The launch is a significant milestone and lifts the prospects of the $152 billion Asian hedge funds industry, as tried and tested fund managers expand options for an increasing number of institutional investors aiming to raise exposure to the region in search of higher yield.

It also strengthens the revival of flows into the industry that saw 95 new launches attract $3.84 billion in 2010, an increase of 50 percent from a year earlier, data from industry tracker AsiaHedge showed.

Last year, hedge funds in the region added $20 billion to their assets, backed by positive returns and accelerated flows in the second half of the year.

Some of the biggest launches were Gaoling Natural Resources Fund ($250 million) from Hillhouse Capital, Hareion Fund ($220 million) from Areion Asset Management and Sertorius Global Opportunities Fund ($200 million) from CSAM Asset Management.

More significantly, funds such as Senrigan Capital, seeded by Blackstone, quadrupled assets to above $800 million last year.

Others such as Turiya Capital, launched by ex-Goldman Sachs executive Davide Erro and Orchard Capital, which spun-off Stark Investments in 2009, saw assets grow to close to $500 million.

Some of the other big expected launches in 2011 include funds planned by industry veteran Carl Huttenlocher who quit Highbridge Capital recently.

The growing list also includes Charlie Chan, former Credit Suisse proprietary trader, and Benjamin Fuchs who earlier worked as a proprietary trader for the now bankrupt Lehman Brothers in Tokyo, according to media reports.

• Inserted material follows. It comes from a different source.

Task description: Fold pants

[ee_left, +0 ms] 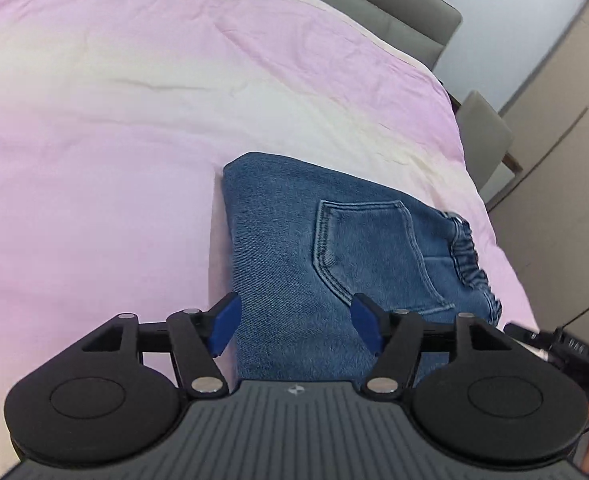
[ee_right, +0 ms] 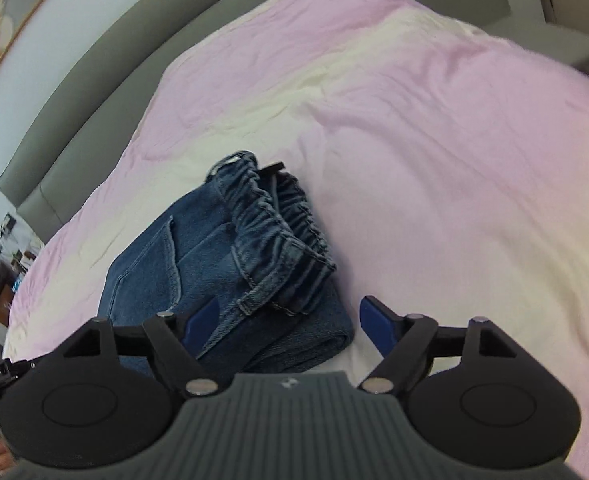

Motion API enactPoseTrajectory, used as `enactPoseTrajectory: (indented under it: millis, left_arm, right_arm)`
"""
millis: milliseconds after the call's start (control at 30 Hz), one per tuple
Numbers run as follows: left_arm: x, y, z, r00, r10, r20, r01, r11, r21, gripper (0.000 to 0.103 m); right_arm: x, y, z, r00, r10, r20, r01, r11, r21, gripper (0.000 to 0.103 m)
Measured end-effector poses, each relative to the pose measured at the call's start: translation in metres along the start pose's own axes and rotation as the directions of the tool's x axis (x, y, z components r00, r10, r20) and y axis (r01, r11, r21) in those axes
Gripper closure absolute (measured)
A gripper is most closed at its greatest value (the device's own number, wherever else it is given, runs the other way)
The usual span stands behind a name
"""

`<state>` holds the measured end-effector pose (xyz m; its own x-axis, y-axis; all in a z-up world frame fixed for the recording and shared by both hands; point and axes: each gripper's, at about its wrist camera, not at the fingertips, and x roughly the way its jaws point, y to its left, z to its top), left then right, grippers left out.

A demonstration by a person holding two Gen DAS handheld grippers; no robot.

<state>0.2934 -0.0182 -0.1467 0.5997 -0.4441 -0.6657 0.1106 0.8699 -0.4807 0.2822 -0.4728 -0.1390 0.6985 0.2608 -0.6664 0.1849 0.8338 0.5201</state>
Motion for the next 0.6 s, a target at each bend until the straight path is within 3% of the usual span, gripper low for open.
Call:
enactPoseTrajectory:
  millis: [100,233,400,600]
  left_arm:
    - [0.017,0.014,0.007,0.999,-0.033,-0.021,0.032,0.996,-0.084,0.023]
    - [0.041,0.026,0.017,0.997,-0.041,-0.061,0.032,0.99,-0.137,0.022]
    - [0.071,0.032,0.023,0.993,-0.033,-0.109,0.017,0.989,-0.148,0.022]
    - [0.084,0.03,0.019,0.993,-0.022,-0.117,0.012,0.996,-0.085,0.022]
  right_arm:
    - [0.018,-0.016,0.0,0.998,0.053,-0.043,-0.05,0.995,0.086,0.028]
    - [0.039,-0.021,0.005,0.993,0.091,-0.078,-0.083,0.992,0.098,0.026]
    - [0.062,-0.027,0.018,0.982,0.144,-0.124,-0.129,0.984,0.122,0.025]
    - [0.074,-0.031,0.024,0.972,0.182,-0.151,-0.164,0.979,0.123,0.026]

Interest in the region is on the rise with the Asia Pacific emerging as the top-ranked geography for net investor demand in 2011, according to a survey released by the prime broking unit of Credit Suisse earlier this month.

Nearly half of the more than 600 investors surveyed by Credit Suisse said they had demand for exposure to the region which contributes about a fifth to the global hedge fund assets of about $1.9 trillion.